Veronica offers to wipe the face of Jesus in the Stations of the Cross in the Cathedral of Our Lady Assumed into Heaven and St. Nicholas in Galway, Co. Galway, Ireland. As teachers and as human beings, nothing will ever replace the efficacy of human touch and human interaction. We are made for such things. (photo P. Smith)

                Undoubtedly, Artificial Intelligence will, one day instruct students better than any human teacher could. I am careful to use the word “instruct”. The science of education really can be boiled down to ones and zeroes. Know the student and know the subject; identify how the student will best learn and retain given information; repeat, recycle. I am concerned. Certainly AI could be more efficient with instruction and grading. Maybe even helping students to identify their weaknesses and strengths in the classroom. That is what AI does. There is no way getting around that. So what can we do? What does this mean for Catholic education, in particular?
                I was already talking with my PhD promoter about possible thesis topics before potential funding ran out, and, well, without getting too much into the details, I came to the conclusion that I wanted to write about topics related to Catholic pedagogy being fundamentally different from most contemporary educational paradigms. That is, as I have written before, the fundamental purpose of Catholic education (or any education, I argue) is relationship with God for the purpose of the student knowing that she or he is Beloved. Education cannot be limited to simply getting into college or getting a job or even becoming a “well-rounded person”. Education is drawing forth from within the Truth that we are made to be in relationship with others…we are made to Love and to be Loved. Education is about relationship. It is not just about facts and figures and terms and ideas in the classroom, but also with the people in our lives. Catholic education should echo the image and likeness of the Trinity. Instruction, which I admit will almost assuredly be dominated by Artificial Intelligence in the near future, is merely a praxis within which one can contemplate human purpose and the Authentic Self.
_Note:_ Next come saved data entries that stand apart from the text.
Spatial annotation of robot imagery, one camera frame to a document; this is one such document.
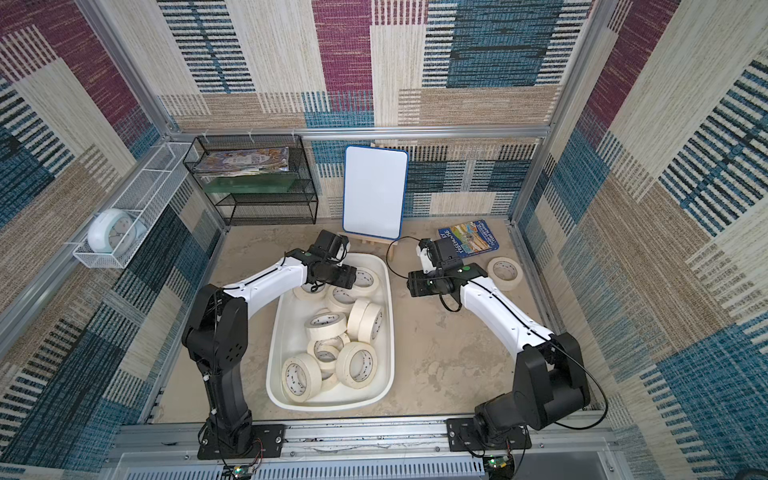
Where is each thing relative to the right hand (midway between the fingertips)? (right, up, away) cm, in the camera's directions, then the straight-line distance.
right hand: (417, 279), depth 87 cm
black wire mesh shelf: (-44, +25, +32) cm, 60 cm away
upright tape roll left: (-17, -9, -4) cm, 20 cm away
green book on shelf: (-51, +29, +7) cm, 59 cm away
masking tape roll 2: (-23, -7, +8) cm, 26 cm away
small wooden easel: (-14, +12, +20) cm, 27 cm away
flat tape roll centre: (-26, -13, +1) cm, 30 cm away
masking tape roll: (-15, -2, +13) cm, 20 cm away
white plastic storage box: (-38, -17, +2) cm, 42 cm away
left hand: (-22, 0, +9) cm, 24 cm away
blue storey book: (+22, +12, +26) cm, 36 cm away
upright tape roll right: (-13, -11, -5) cm, 18 cm away
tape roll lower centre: (-26, -20, -2) cm, 33 cm away
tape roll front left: (-30, -23, -12) cm, 39 cm away
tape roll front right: (-17, -23, -4) cm, 29 cm away
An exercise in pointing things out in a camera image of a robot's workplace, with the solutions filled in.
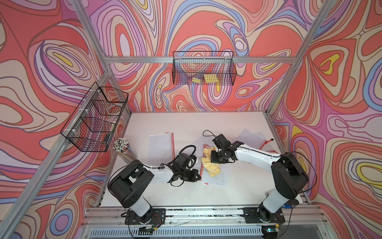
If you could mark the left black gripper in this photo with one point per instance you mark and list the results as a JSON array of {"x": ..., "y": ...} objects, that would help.
[{"x": 194, "y": 172}]

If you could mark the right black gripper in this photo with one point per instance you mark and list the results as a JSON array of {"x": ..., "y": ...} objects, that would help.
[{"x": 214, "y": 159}]

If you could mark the yellow microfiber cloth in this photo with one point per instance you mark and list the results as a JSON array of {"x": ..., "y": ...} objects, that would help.
[{"x": 213, "y": 169}]

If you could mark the clear mesh document bag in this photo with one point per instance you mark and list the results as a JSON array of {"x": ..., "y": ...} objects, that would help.
[
  {"x": 221, "y": 179},
  {"x": 161, "y": 149},
  {"x": 201, "y": 143},
  {"x": 255, "y": 140}
]

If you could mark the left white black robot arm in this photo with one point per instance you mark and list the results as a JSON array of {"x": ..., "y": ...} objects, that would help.
[{"x": 130, "y": 182}]

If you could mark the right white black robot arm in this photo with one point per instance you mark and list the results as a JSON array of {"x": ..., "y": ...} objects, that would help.
[{"x": 288, "y": 175}]

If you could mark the yellow sticky note pad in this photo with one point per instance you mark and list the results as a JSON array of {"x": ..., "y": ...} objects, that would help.
[{"x": 211, "y": 78}]

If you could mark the small yellow sticky note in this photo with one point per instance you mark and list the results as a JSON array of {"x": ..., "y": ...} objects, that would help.
[{"x": 196, "y": 80}]

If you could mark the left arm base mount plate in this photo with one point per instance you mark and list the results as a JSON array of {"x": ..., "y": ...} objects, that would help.
[{"x": 156, "y": 216}]

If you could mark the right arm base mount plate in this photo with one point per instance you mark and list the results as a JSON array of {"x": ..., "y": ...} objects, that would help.
[{"x": 254, "y": 215}]

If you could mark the blue black handled tool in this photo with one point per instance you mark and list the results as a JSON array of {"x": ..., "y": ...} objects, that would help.
[{"x": 292, "y": 203}]

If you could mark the black wire basket back wall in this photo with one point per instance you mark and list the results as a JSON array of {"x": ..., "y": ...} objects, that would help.
[{"x": 194, "y": 64}]

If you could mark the black wire basket wall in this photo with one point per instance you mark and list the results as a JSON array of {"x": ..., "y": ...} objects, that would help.
[
  {"x": 90, "y": 128},
  {"x": 194, "y": 64}
]

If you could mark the black wire basket left wall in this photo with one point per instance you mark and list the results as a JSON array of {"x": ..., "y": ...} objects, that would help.
[{"x": 90, "y": 128}]

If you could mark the aluminium front rail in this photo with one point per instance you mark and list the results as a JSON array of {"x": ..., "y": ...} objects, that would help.
[{"x": 204, "y": 216}]

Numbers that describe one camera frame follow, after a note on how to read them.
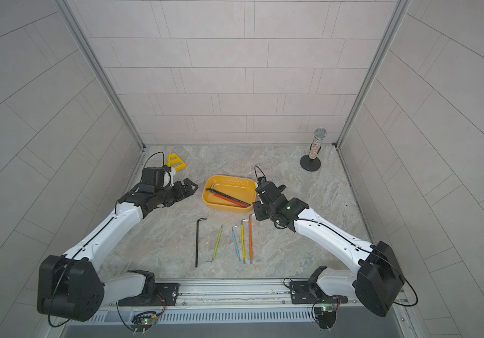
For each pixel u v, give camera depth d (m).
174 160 1.09
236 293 0.72
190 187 0.75
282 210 0.56
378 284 0.39
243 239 0.83
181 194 0.72
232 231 0.87
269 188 0.59
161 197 0.67
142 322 0.65
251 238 0.85
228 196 0.97
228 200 0.95
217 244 0.82
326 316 0.67
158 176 0.64
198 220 0.89
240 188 0.99
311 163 1.08
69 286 0.38
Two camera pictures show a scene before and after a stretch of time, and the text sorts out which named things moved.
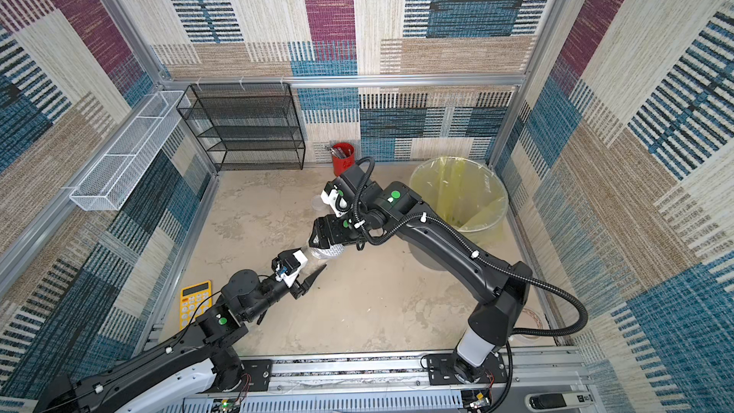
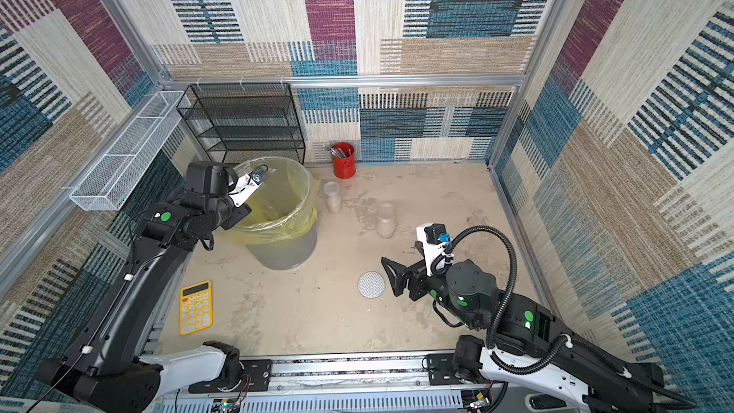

The deeper magic of education is not in the grades students earn; the magic of education is in the Truth of the human person… Truth that the human person is made to Love and to be Loved. It is not a matter of either/or in the case of human versus machine; I will gladly let a machine write lesson plans for me a grade! It is a matter of dialogue between human and machine, remembering that what my students will always desire most (because it is in their ontology) is an authentically Loving relationship with a human being who freely chooses to Love them. Maybe we need to express this clearly in our Catholic Pedagogy.